A book for guiding search engine theory
Introduction, intended to write the skeleton of this book, as for the flesh and blood, and add it. The basic one here is mathematical information, basically my work in these years.
Therefore, it is basically theoretical knowledge, and of course there will be some practical examples. If you ask "How to improve the rankings of the website?", "How to improve the number of times you searched?", Sorry, these questions are not my answer Inside, I have to write here about the theory of search, has been used by search engines and is useless, and have been disclosed or undisclosed.
Chapter 1 Digital Information Overview
Tell the history, characteristics of digital information. . . (slightly)
Chapter II Correlation
The correlation of information can be employed when there is no good way to calculate its correlation, the information space difference method can be employed:
For the sake of simplicity, we have set a-element result, and the search b got B_N results, combined with A B get AB_N results, then the correlation of A and B can be as defined:
Correlation = (AB_N) / (A_N B_N - AB_N) Chapter 3: Expression of Information
This chapter tells two questions: the angle and information of information
1] Accounting angle
Theta (i_a, i_b) = SQRT (Arccos (Relation (i_a, i_b)))
Information is a vector in the above expression, the angle between the information is characterized by the point between information. The results of the point by the point are the relationship between information (see the correlation of the information in the previous chapter), whereby the inclination between the information should be between 0 degrees to 90 degrees:
0 degrees, indicate information parallel, or by parallel information, indicating that the information is fully related. 90 degrees, indicating information orthogonal, orthogonal information, and there is no correlation between information.
This calculates the angle between UNIX and Linux: 73 degrees.

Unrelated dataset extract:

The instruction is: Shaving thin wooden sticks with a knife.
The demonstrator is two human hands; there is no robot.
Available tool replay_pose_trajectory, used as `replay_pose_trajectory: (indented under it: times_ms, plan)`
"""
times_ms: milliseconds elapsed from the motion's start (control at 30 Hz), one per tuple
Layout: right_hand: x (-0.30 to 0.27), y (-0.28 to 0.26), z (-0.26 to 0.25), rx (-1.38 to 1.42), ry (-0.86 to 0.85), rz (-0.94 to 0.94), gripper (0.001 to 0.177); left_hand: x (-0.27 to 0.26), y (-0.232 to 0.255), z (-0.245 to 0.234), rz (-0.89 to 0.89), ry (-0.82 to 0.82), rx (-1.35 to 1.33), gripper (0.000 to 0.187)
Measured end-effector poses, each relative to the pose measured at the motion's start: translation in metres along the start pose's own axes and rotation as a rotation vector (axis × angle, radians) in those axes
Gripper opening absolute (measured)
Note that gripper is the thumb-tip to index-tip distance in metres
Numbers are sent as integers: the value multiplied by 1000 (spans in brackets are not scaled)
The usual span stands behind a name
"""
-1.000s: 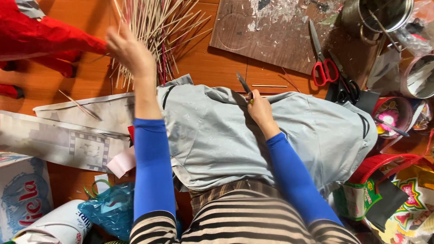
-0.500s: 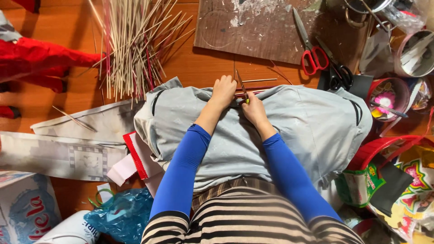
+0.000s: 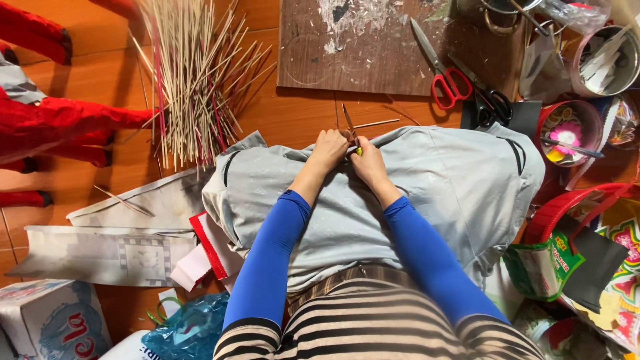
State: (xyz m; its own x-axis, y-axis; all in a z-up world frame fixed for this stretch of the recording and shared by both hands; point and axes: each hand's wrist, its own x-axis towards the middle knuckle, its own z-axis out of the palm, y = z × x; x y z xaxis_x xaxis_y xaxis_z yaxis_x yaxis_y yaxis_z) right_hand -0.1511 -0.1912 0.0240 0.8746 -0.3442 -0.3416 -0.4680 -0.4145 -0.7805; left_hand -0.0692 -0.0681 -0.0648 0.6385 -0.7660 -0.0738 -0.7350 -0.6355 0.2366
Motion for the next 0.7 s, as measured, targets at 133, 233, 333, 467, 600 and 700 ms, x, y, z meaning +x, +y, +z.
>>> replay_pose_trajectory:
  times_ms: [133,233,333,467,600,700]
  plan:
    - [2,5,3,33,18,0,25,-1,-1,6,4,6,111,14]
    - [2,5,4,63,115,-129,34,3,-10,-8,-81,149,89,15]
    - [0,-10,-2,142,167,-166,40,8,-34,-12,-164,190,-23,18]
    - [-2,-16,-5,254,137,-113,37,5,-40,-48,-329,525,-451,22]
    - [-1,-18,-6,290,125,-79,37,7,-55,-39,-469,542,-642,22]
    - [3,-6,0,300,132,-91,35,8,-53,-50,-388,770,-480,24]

2] Expression of information:
The concept of information loss: For any information, the length of the information loss can be obtained, M_A = || i_a ||, then unit information loss is: i_a = i_a / m_a = i_a / || i_a ||
The appropriate selection of information is lost, so that the unit information is selected, then any information vector can be obtained by a combination of unit information.
We first assume a set of information loss to establish the following:
I_1, i_2, i_3, ... i_n. The entire information space has n-dimensional, and constructed by the information loss (i_1, .., i_n), then any information disablement in this information space can be written as the following format:
A = a_1 * i_1 a_2 * i_2 .. i_n * a_n
Where A_J = A takes I_J, J from 1 to N. Chapter 4: The shape of the information
This chapter mainly introduces the shape of information space and information
Keywords: Information Space Information Space, Information Shape Information Shape
1] What is information space?
The information space is a multi-dimensional vector space that is composed of a group of information base vectors that will completely contain information that needs to be expressed.

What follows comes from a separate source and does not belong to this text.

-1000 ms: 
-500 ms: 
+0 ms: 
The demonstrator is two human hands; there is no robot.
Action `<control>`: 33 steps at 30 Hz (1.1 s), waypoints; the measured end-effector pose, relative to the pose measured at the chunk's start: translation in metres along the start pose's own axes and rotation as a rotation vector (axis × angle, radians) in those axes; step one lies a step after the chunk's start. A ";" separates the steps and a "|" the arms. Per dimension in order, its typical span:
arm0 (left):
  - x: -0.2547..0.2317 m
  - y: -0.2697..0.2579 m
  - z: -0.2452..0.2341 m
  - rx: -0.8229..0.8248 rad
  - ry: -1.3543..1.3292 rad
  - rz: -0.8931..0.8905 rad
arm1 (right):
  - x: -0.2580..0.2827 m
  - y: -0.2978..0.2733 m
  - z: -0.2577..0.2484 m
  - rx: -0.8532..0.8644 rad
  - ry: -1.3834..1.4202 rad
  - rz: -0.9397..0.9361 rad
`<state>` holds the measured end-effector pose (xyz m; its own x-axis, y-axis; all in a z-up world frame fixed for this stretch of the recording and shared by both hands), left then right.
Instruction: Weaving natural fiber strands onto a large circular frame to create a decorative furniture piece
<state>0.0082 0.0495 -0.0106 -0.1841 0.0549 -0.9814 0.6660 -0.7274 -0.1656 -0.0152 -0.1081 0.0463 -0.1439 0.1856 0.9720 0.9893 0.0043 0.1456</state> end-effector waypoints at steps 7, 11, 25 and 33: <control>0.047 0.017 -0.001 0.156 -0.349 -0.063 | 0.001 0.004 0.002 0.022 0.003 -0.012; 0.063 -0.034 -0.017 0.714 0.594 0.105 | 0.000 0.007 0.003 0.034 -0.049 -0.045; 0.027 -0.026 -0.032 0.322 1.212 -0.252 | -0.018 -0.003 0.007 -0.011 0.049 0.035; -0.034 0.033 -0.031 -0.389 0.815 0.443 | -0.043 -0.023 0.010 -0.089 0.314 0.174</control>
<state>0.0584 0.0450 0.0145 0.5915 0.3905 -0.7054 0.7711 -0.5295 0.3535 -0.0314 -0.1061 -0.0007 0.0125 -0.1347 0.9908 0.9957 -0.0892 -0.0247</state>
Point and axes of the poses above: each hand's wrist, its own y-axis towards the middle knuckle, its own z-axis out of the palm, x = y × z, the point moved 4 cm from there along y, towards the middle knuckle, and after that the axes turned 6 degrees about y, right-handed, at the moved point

As the concept elaborated in the previous chapter, any information vector can be obtained by a combination of information loss, that is, the information has a linear expression in the information space.
2] What is the shape of information?
The Shape of Information is an overall summary of an information in the information space. The shape of the information is related to the content expressed by the information. I will classify the shape of the information here: Taking information A as an example of A_1 * i_1 a_2 * i_2 .. i_n * a_n where A_J = a i_J, J from 1 to n. (1) Line-type information This information indicates that this information is basically projected in an information loss, and the table is parallel to the same information of the entire information. A = i * || a ||
(2) Flat type information This type of information can be expressed by two primary and loss, which is flat-shaped: a = || A || (SIN (Theta) * i cos (Theta) * J)
(3) Cone information
This type of information projected in 3 or more of the above basement failure space
(4) Spherical information This information is projected on all of the basement and the substantially evenly distributed.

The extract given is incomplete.